▸ **Work required**
For the records below, give the count of lines holding the word "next" and nothing more.

▸ **Supplied records**
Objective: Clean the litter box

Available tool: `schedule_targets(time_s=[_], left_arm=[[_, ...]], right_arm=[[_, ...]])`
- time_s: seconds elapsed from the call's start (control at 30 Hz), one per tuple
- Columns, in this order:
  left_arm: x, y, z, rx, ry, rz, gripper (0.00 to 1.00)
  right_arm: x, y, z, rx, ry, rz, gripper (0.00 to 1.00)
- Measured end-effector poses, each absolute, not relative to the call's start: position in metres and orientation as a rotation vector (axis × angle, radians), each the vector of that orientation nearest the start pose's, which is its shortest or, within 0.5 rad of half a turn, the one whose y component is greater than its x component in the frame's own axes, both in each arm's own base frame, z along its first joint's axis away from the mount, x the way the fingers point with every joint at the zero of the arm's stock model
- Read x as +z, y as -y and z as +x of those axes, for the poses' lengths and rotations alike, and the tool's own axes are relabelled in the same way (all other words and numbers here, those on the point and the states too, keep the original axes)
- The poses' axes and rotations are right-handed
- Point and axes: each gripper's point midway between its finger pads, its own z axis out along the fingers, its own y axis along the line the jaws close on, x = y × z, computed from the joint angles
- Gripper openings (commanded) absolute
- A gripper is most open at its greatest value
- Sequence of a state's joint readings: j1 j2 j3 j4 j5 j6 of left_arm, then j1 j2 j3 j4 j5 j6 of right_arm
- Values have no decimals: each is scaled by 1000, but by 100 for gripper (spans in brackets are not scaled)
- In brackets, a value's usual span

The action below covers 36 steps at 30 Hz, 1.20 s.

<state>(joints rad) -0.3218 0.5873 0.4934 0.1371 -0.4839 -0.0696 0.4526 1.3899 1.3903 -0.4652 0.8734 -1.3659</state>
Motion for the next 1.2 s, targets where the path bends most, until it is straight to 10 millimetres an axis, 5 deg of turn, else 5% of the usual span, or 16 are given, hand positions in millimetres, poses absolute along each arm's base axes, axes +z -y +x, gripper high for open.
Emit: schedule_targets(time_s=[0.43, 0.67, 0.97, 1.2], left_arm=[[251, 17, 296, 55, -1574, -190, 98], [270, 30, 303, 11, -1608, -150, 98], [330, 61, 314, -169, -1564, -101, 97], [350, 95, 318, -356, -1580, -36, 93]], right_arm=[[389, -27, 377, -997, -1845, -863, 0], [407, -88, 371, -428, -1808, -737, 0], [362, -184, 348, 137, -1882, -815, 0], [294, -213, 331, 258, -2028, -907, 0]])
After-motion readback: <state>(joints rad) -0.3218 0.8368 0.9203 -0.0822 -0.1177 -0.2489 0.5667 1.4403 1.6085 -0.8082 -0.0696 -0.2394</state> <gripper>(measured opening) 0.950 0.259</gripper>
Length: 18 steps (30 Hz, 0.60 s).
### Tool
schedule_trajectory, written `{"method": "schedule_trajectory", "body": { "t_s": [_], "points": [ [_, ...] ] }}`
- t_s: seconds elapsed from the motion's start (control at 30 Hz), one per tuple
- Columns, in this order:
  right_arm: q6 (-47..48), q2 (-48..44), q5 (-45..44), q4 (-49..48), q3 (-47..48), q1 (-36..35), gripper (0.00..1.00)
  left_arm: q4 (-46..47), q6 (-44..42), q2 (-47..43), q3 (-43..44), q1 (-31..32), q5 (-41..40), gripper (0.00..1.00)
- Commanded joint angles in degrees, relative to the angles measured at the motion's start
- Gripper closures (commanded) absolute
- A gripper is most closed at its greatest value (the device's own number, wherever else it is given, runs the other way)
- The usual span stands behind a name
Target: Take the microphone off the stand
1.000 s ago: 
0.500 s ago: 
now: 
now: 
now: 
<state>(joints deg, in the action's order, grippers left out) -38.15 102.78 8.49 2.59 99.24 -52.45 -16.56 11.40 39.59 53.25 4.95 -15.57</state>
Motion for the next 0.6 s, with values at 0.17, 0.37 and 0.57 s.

▸ **Solution for this task**
2